None of us are free until all of us are free
By Asli Saban and Kirthi Jayakumar
Patriarchy has fettered women’s rights throughout history. International and national women’s movements have always fought the patriarchy and the decades of repression it has normalized. Patriarchy is hidden and manifests in government policies, decisions, and beliefs in religious obligations. In general, patriarchy has affected women's fundamental rights at every level.
Despite the fact that gender equality and women’s empowerment actions and programs are taken and implemented widely, gender equality is still not a reality in many countries and communities. Women in different countries still suffer setbacks in accessing and exercising their freedoms and access to their fundamental rights. The best example is that of Iranian women, who are protesting state repression following the death of a young woman in the custody of the morality police, apparently for not wearing her hijab properly. Similarly, girls and women are forced to wear hijabs without room for their agency to determine what they will wear and when, in countries like Saudi Arabia, Yemen, some settlements in Indonesia, and Afghanistan. Girls have been forced out of high schools in Afghanistan - a clear example of the fact that women are not allowed to enjoy full public life, and if they are “allowed,” their existence must conform to state-articulated standards. In India, while the root issue remains the same - where the state dictates what women shall wear - the opposite phenomenon is unfolding, where women have been prevented from wearing the hijab, and girls have been prevented from taking exams if they wore a hijab. The relation between women’s bodies and genocide is especially evident in the Chinese context, where, the government is taking draconian measures to slash birth rates among Uighurs and other minorities as part of a sweeping campaign to curb its Muslim population. Women from minority communities in China are vulnerable to oppression at the hands of the the government. In Mona Eltahawy’s words, women are at the mercy of the trifecta of patriarchy - the family, society, and the state.
Regardless of whether women are being forced to wear or take off the hijab, the point remains that their personal space, freedom and choice around dressing and religious insignia have been violated, and their full public lives have become arenas for their discrimination and deprivation. Neither is their consent sought nor is their agency given any room for free play.
Although many steps have been taken to call for women’s rights, their achievement remains poor at best. There is a solid and relentless pushback against women’s rights world over. For instance,Turkey withdrew from the Istanbul Conventionin 2021. Some right-wing populists claim that violence against women has increased because of the Convention; however, women’s NGOs have proved that the problem is a lack of implementation. Similarly, Poland also withdrew from the Istanbul Convention, claiming that the Istanbul Convention has promoted controversial ideologies vis-a-vis gender. Closely at the heels of Poland’s decision, Sweden rolled back its Feminist Foreign Policy - despite being the first country in the post-modern international relations arena to adopt one.

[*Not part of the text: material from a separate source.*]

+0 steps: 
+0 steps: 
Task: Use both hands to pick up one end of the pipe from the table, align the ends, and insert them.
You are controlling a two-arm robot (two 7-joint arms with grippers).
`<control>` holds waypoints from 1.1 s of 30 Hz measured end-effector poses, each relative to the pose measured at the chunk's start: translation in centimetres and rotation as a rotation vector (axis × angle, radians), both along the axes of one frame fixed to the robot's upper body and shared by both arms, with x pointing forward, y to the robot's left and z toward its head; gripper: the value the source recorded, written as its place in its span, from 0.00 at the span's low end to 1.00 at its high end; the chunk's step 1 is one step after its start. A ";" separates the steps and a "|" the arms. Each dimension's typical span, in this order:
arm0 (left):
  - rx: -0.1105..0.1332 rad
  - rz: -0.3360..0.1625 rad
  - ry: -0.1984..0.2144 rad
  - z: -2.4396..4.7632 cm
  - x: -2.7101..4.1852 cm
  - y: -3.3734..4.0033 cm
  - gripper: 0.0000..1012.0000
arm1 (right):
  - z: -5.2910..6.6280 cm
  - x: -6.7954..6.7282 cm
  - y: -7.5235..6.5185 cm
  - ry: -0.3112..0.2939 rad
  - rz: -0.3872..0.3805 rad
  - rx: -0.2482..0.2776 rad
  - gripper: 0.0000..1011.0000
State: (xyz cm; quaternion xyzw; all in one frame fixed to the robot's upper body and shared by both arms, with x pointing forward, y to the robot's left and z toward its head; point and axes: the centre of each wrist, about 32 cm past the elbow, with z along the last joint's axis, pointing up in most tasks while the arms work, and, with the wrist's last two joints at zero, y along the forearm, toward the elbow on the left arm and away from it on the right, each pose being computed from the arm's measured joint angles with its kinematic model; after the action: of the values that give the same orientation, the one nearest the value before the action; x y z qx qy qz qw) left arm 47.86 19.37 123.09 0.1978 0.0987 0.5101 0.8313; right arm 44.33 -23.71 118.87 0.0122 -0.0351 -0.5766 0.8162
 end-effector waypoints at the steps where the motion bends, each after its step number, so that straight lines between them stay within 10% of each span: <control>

Women’s sexuality and fertility have historically been subjected to control by patriarchy and states. For instance, abortion has been banned in 13 states in the USA as laws restricting the procedure take effect following the Supreme Court’s decision. Although, the USA has a strong feminist movement and NGOs, unfortunately, women’s bodies have still been targeted by the government.
Wherever you are in the world, patriarchy is the norm: inequality and discrimination are the norm and show up in all places. It is a global goal to enable progress for the world’s women by enforcing their rights and paving the way for gender equality. However, violence against women is still ongoing, at epidemic levels worldwide. Nearly 75 years after the adoption of the Universal Declaration of Human Rights in the modern and post-modern world, women are still fighting for their fundamental rights. Among women, women of colour, women with disabilities, and women from a range of marginalized backgrounds that involve long histories of oppression are even more vulnerable. The media-politics-military industry complex tends to sensationalize and over-focus on certain sections of women to the exclusion of several other: Where the rampancy of sexual violence in Ukraine is in the spotlight, there is a chilling silence around the same issue in Tigray, which has perched on the precipice of genocide for a while. Where the global attention is on the women of Iran for their revolutionary fight, colonialism has wiped out memories of women mobilising and resisting in collective engagement across multiple identity lines. The intention of articulating this is not to suggest that one community of women are more important than the other: but to call out that very approach that has been normalized by the double-standards of the Western-hegemony led media-political-military industry complex.